== Segment start ==

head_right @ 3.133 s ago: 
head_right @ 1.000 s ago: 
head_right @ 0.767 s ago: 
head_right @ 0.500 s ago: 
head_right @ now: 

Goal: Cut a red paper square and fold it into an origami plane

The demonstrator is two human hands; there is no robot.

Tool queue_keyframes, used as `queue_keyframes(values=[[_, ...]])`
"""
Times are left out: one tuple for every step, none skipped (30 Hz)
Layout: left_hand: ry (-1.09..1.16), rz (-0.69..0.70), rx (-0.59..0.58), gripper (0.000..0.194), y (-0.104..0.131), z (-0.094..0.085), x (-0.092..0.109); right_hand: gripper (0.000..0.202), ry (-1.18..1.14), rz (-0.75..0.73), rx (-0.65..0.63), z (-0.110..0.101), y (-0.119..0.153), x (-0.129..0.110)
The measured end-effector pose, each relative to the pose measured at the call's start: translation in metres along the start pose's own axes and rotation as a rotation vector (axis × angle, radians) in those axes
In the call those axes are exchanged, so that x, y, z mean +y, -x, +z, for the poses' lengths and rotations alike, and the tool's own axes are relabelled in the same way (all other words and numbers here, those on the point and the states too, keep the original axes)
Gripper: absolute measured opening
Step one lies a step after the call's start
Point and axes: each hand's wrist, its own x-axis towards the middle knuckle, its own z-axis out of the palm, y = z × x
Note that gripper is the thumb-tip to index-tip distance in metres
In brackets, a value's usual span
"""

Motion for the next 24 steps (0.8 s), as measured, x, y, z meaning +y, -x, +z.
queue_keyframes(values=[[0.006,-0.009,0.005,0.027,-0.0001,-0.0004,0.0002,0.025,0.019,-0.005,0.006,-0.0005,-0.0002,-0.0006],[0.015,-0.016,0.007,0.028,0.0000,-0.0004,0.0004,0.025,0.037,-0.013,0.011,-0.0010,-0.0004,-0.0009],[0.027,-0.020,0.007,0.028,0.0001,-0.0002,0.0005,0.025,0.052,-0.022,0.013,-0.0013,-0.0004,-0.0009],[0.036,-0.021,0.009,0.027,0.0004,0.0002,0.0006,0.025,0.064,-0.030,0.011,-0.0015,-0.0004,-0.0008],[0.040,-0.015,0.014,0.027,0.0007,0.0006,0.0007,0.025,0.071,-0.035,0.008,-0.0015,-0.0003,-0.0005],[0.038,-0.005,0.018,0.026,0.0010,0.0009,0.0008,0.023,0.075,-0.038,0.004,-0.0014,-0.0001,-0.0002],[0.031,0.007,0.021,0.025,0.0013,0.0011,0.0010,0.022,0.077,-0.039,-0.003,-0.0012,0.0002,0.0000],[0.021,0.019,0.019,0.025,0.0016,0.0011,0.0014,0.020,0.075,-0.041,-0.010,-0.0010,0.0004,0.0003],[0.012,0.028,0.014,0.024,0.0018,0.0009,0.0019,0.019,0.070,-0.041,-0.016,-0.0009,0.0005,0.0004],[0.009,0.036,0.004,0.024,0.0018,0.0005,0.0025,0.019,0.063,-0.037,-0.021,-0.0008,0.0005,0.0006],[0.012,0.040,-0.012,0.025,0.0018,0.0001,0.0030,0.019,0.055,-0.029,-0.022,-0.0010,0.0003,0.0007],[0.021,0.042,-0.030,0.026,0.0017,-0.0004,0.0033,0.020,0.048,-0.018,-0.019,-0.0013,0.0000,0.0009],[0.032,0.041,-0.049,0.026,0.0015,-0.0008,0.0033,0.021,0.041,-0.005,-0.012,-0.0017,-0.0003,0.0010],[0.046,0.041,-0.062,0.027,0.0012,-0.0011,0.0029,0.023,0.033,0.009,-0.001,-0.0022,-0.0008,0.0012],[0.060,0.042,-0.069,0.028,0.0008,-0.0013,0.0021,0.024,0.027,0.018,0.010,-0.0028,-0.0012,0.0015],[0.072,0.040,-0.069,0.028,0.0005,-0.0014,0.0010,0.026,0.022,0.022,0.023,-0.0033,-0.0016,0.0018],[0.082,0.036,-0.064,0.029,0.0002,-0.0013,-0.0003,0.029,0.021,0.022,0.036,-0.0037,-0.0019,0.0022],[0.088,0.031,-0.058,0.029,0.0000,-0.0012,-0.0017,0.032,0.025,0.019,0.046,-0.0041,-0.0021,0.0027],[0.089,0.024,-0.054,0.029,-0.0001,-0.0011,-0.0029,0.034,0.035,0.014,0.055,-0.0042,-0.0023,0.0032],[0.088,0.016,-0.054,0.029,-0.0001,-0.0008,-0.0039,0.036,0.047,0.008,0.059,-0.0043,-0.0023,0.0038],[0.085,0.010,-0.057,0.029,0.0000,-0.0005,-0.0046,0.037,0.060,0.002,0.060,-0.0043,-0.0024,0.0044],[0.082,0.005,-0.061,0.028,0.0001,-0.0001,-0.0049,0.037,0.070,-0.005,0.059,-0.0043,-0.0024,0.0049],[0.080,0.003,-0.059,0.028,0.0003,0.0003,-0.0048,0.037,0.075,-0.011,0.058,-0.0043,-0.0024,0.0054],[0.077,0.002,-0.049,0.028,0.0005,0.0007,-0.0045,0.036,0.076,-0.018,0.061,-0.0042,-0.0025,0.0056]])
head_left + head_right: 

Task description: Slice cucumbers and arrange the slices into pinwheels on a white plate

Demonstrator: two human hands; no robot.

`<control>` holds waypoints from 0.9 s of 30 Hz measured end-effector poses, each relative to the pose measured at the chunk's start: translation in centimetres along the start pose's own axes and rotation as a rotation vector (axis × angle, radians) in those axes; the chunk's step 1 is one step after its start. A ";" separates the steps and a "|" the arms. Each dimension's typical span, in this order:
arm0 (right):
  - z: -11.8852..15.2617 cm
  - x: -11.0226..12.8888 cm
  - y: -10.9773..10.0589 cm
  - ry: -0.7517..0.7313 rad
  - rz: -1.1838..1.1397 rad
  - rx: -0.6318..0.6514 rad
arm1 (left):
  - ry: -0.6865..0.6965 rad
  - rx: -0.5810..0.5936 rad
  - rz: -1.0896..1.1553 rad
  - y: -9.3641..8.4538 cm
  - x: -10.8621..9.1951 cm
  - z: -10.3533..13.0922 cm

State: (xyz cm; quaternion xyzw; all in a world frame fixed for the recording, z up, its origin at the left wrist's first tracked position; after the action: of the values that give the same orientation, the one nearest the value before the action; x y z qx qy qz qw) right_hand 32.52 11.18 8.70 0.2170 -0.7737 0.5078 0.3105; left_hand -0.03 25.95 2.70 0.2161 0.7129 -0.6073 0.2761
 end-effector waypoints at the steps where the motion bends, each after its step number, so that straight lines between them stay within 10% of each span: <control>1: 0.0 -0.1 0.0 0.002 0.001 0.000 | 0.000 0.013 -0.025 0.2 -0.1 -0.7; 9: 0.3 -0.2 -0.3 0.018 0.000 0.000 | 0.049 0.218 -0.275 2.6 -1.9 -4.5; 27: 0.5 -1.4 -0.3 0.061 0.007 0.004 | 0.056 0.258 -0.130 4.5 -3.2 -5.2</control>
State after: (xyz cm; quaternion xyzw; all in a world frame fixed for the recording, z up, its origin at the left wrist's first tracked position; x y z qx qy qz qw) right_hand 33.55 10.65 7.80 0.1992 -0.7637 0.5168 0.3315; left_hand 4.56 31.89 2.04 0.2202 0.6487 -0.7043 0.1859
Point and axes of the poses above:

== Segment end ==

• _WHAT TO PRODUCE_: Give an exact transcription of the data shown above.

• _RESPONSE AREA_:
head_right @ 3.133 s ago: 
head_right @ 1.000 s ago: 
head_right @ 0.767 s ago: 
head_right @ 0.500 s ago: 
head_right @ now: 

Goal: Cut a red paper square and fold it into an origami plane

The demonstrator is two human hands; there is no robot.

Tool queue_keyframes, used as `queue_keyframes(values=[[_, ...]])`
"""
Times are left out: one tuple for every step, none skipped (30 Hz)
Layout: left_hand: ry (-1.09..1.16), rz (-0.69..0.70), rx (-0.59..0.58), gripper (0.000..0.194), y (-0.104..0.131), z (-0.094..0.085), x (-0.092..0.109); right_hand: gripper (0.000..0.202), ry (-1.18..1.14), rz (-0.75..0.73), rx (-0.65..0.63), z (-0.110..0.101), y (-0.119..0.153), x (-0.129..0.110)
The measured end-effector pose, each relative to the pose measured at the call's start: translation in metres along the start pose's own axes and rotation as a rotation vector (axis × angle, radians) in those axes
In the call those axes are exchanged, so that x, y, z mean +y, -x, +z, for the poses' lengths and rotations alike, and the tool's own axes are relabelled in the same way (all other words and numbers here, those on the point and the states too, keep the original axes)
Gripper: absolute measured opening
Step one lies a step after the call's start
Point and axes: each hand's wrist, its own x-axis towards the middle knuckle, its own z-axis out of the palm, y = z × x
Note that gripper is the thumb-tip to index-tip distance in metres
In brackets, a value's usual span
"""

Motion for the next 24 steps (0.8 s), as measured, x, y, z meaning +y, -x, +z.
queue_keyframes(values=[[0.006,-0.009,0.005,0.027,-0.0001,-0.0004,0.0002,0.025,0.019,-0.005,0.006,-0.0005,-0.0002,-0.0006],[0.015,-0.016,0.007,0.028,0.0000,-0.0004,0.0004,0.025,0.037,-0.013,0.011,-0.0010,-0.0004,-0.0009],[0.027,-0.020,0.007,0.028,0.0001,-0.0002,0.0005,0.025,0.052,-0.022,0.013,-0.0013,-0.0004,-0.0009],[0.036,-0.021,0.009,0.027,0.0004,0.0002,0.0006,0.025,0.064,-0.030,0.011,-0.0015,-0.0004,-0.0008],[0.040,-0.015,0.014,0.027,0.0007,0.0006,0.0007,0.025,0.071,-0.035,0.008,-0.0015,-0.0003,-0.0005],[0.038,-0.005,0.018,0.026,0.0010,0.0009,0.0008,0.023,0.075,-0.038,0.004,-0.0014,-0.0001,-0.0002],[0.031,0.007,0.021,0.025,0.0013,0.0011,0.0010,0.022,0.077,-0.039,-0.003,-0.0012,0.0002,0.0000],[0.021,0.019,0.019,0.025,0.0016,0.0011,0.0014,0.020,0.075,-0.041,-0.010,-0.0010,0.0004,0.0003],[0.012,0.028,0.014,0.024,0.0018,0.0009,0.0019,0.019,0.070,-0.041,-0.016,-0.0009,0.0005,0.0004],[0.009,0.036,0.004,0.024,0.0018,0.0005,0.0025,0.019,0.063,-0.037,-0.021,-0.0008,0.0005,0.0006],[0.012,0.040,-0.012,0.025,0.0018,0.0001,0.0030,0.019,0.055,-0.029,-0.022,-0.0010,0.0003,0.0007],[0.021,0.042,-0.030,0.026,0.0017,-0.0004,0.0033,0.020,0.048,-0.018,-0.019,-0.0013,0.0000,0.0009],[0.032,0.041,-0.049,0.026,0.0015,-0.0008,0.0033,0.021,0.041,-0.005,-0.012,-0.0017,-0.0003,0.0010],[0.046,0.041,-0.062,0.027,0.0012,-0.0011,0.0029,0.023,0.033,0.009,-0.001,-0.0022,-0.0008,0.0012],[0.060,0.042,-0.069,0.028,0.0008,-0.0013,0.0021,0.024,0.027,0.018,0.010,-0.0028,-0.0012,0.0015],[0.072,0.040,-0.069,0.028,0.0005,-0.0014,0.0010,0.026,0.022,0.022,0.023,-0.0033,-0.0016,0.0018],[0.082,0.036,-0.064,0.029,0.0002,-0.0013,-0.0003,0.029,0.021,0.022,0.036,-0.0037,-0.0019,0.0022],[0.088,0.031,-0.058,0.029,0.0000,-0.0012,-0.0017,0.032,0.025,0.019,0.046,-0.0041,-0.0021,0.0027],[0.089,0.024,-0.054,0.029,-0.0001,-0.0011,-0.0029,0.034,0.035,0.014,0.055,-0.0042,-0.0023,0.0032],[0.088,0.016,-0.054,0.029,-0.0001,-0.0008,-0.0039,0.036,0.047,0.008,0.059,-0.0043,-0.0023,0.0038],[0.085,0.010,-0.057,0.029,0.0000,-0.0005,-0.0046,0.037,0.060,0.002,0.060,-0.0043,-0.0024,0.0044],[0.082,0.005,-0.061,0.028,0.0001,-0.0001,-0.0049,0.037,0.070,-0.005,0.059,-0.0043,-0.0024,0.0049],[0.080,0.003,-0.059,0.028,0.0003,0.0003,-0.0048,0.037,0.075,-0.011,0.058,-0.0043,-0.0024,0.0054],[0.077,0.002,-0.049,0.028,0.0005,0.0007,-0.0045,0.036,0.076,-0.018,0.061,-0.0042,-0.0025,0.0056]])
head_left + head_right: 

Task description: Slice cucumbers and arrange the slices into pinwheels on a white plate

Demonstrator: two human hands; no robot.

`<control>` holds waypoints from 0.9 s of 30 Hz measured end-effector poses, each relative to the pose measured at the chunk's start: translation in centimetres along the start pose's own axes and rotation as a rotation vector (axis × angle, radians) in those axes; the chunk's step 1 is one step after its start. A ";" separates the steps and a "|" the arms. Each dimension's typical span, in this order:
arm0 (right):
  - z: -11.8852..15.2617 cm
  - x: -11.0226..12.8888 cm
  - y: -10.9773..10.0589 cm
  - ry: -0.7517..0.7313 rad
  - rz: -1.1838..1.1397 rad
  - rx: -0.6318..0.6514 rad
arm1 (left):
  - ry: -0.6865..0.6965 rad
  - rx: -0.5810..0.5936 rad
  - rz: -1.0896..1.1553 rad
  - y: -9.3641..8.4538 cm
  - x: -10.8621..9.1951 cm
  - z: -10.3533..13.0922 cm

State: (xyz cm; quaternion xyzw; all in a world frame fixed for the recording, z up, its origin at the left wrist's first tracked position; after the action: of the values that give the same orientation, the one nearest the value before the action; x y z qx qy qz qw) right_hand 32.52 11.18 8.70 0.2170 -0.7737 0.5078 0.3105; left_hand -0.03 25.95 2.70 0.2161 0.7129 -0.6073 0.2761
 end-effector waypoints at the steps where the motion bends, each after its step number, so that straight lines between them stay within 10% of each span: <control>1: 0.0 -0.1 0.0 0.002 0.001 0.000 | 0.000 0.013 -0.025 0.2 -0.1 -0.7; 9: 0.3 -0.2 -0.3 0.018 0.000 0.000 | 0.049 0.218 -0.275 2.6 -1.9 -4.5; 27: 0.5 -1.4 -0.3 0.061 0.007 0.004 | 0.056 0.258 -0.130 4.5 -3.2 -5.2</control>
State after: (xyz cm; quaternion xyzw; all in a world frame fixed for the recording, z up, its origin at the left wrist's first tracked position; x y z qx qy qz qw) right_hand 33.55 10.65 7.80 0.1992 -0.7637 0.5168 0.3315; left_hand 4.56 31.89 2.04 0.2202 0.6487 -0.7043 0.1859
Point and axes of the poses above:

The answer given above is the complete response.